▶ _WHAT THE EXERCISE ASKS_:
Provide only the number of lines in the records where "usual" appears.

▶ _INFORMATION GIVEN_:
....................

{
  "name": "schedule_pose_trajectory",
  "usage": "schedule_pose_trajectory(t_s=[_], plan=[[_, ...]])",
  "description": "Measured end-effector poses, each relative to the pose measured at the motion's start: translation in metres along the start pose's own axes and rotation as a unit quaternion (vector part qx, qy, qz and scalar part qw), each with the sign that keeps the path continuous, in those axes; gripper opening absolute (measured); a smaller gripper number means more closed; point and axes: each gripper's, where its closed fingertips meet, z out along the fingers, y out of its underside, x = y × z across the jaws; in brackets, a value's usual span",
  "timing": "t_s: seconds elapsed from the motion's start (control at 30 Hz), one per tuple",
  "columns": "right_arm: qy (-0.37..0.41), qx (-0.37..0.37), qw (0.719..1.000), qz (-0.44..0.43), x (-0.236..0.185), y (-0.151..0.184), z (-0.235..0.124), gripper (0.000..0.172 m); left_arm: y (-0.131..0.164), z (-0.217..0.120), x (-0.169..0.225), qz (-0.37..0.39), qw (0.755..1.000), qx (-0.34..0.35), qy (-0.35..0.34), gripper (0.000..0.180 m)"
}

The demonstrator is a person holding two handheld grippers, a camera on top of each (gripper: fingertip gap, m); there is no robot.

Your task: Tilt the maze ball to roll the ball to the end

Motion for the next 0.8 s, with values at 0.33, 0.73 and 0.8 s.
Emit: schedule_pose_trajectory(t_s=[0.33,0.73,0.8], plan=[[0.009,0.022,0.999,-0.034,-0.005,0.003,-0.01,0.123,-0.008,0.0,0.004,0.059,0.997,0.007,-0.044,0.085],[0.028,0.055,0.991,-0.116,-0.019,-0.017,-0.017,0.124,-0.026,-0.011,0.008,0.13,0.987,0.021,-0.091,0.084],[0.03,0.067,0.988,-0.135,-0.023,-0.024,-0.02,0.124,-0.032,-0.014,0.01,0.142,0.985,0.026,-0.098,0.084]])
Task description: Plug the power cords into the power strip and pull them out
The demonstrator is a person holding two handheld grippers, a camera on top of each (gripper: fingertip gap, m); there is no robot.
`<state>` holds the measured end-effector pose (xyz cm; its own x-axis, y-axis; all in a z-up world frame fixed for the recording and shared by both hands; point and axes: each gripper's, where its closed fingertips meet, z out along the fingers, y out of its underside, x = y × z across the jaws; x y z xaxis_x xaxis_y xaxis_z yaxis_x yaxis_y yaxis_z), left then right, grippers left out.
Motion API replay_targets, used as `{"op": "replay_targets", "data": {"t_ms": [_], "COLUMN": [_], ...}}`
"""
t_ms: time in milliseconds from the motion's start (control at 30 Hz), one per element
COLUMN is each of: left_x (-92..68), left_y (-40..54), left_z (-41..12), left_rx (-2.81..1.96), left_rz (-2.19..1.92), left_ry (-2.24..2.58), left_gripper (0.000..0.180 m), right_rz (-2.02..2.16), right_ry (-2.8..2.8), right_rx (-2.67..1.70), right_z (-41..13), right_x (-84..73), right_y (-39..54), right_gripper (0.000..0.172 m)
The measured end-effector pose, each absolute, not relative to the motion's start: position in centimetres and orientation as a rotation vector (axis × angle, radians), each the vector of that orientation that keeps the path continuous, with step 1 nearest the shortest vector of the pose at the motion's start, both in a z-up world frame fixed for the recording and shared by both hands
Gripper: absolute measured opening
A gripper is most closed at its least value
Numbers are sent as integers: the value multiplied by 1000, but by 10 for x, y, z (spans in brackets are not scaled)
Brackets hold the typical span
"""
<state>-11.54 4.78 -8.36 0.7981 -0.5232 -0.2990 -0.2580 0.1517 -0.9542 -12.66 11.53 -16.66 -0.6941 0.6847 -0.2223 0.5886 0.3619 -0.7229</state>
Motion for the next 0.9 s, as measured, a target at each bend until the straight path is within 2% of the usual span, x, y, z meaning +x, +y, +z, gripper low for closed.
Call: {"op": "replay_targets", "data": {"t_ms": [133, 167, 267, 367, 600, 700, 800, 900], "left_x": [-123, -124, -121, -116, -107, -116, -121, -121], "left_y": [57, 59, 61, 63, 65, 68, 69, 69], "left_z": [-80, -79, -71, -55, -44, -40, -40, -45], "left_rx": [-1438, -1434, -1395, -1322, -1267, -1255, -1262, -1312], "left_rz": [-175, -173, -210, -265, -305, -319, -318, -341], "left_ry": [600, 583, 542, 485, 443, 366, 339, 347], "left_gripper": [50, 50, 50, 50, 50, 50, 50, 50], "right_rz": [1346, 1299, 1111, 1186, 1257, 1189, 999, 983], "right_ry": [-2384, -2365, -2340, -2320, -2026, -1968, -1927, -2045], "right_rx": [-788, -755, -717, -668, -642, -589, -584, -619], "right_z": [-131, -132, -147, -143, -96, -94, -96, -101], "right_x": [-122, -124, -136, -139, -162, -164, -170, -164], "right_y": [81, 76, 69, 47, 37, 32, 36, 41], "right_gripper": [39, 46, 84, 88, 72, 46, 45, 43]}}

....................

▶ _RESPONSE_:
2